Every line of the material below, from the top through the line with "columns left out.", should be reproduced exactly.
──────── Exercise data ────────
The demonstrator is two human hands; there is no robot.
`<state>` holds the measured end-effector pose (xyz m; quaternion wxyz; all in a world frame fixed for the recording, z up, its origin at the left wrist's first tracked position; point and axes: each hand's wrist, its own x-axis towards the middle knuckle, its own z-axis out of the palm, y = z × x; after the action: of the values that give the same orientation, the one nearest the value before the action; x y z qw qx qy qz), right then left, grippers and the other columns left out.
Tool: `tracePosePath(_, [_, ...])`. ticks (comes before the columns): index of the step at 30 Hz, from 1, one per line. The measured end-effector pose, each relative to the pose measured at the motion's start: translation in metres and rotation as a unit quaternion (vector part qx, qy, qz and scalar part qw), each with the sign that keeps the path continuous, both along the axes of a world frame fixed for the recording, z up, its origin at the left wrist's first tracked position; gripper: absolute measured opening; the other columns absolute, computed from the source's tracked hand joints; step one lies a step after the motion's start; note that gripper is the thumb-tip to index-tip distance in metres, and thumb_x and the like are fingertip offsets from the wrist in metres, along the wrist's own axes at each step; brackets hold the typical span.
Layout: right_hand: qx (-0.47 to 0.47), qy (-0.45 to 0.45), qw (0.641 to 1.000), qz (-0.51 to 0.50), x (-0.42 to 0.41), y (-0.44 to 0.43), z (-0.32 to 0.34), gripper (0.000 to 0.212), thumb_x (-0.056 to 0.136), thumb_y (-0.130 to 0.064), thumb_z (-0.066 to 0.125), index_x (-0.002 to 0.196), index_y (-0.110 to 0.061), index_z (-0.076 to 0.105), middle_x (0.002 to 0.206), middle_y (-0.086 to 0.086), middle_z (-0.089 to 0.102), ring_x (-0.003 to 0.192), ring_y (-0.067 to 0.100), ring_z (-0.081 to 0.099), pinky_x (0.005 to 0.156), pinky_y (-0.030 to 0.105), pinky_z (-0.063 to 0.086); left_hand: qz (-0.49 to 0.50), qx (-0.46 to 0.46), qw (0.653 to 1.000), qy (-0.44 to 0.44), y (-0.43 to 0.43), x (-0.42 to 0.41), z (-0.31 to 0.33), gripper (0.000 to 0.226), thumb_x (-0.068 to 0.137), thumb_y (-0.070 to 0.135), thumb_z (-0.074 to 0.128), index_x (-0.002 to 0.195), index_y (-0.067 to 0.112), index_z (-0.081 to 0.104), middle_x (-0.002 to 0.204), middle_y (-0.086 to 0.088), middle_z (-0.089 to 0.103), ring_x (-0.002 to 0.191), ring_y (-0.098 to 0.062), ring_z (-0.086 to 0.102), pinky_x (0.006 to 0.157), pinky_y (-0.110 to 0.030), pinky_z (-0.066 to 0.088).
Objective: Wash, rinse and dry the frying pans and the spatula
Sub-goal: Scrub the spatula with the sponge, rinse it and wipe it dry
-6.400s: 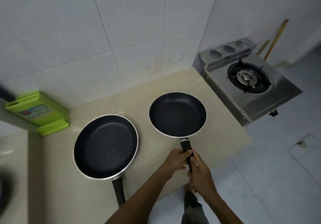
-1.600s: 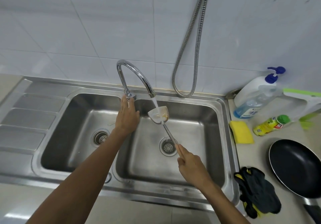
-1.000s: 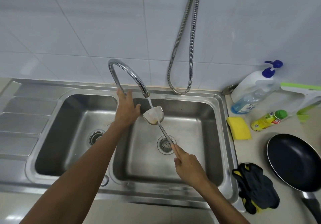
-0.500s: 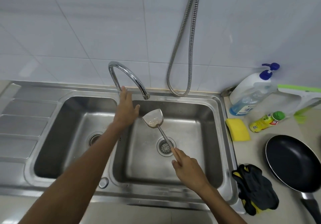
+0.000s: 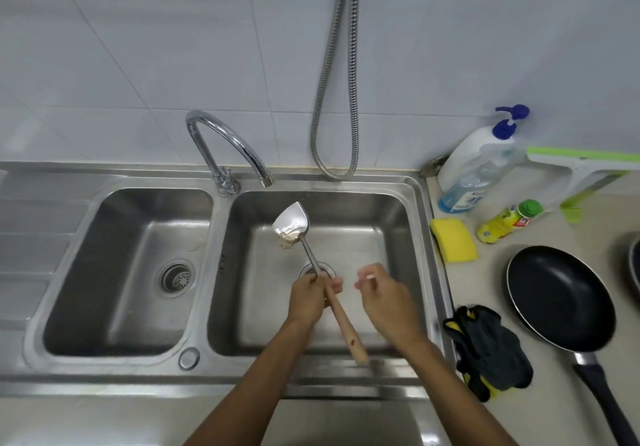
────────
Response to the exercise:
The demonstrator is two human hands; there is no robot.
`<state>` holds the measured end-effector pose (xyz m; quaternion wxyz; all in a world frame fixed for the recording, z up, its origin at the left wrist's first tracked position; point and axes: each hand's wrist, its own x-axis towards the middle knuckle, its own z-axis out of the palm, y = z × x; after the action: of the values that give the same orientation, the one nearest the value before the action; x y z qw qx qy qz), right then left, grippers and the other columns left out.

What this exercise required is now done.